- PROBLEM TO WORK ON -
Among the lines below, restate word for word only those from the line with "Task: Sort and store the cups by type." through the line with "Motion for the", with both end lines kept.

- DATA SEGMENT -
******************************

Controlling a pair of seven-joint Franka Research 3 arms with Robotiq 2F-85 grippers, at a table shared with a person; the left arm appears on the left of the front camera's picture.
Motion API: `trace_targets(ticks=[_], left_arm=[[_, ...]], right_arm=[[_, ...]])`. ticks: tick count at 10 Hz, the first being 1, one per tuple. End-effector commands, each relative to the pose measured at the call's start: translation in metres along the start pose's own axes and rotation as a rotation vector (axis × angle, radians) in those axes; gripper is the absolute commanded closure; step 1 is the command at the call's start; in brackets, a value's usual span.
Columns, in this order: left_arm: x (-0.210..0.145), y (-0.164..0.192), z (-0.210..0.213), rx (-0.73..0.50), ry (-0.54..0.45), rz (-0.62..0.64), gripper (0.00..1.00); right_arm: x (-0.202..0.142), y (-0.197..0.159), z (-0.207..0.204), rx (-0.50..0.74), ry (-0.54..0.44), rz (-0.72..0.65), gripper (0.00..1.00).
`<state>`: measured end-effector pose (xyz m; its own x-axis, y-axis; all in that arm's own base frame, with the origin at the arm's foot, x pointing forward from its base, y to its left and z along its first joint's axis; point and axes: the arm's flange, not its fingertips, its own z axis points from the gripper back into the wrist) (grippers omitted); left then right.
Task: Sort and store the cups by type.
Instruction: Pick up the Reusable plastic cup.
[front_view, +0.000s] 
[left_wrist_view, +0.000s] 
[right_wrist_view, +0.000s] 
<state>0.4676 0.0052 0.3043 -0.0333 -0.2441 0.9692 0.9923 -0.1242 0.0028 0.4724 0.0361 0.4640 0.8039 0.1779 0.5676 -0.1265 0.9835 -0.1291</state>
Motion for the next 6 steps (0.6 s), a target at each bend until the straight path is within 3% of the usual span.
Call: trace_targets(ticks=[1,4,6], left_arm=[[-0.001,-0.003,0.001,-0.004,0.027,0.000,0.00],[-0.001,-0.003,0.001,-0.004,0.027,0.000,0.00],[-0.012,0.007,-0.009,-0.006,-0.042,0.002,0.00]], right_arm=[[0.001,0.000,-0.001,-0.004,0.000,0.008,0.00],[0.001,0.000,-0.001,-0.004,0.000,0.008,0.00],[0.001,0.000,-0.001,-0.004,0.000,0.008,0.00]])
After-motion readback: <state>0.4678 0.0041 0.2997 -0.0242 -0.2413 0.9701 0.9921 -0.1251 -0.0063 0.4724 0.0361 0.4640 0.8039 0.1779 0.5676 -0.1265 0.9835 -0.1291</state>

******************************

- EXPECTED ANSWER -
Task: Sort and store the cups by type.
Instruction: Pick up the Reusable plastic cup.
[front_view, +0.000s] 
[left_wrist_view, +0.000s] 
[right_wrist_view, +0.000s] 
<state>0.4676 0.0052 0.3043 -0.0333 -0.2441 0.9692 0.9923 -0.1242 0.0028 0.4724 0.0361 0.4640 0.8039 0.1779 0.5676 -0.1265 0.9835 -0.1291</state>
Motion for the next 6 steps (0.6 s), a target at each bend until the straight path is within 3% of the usual span.

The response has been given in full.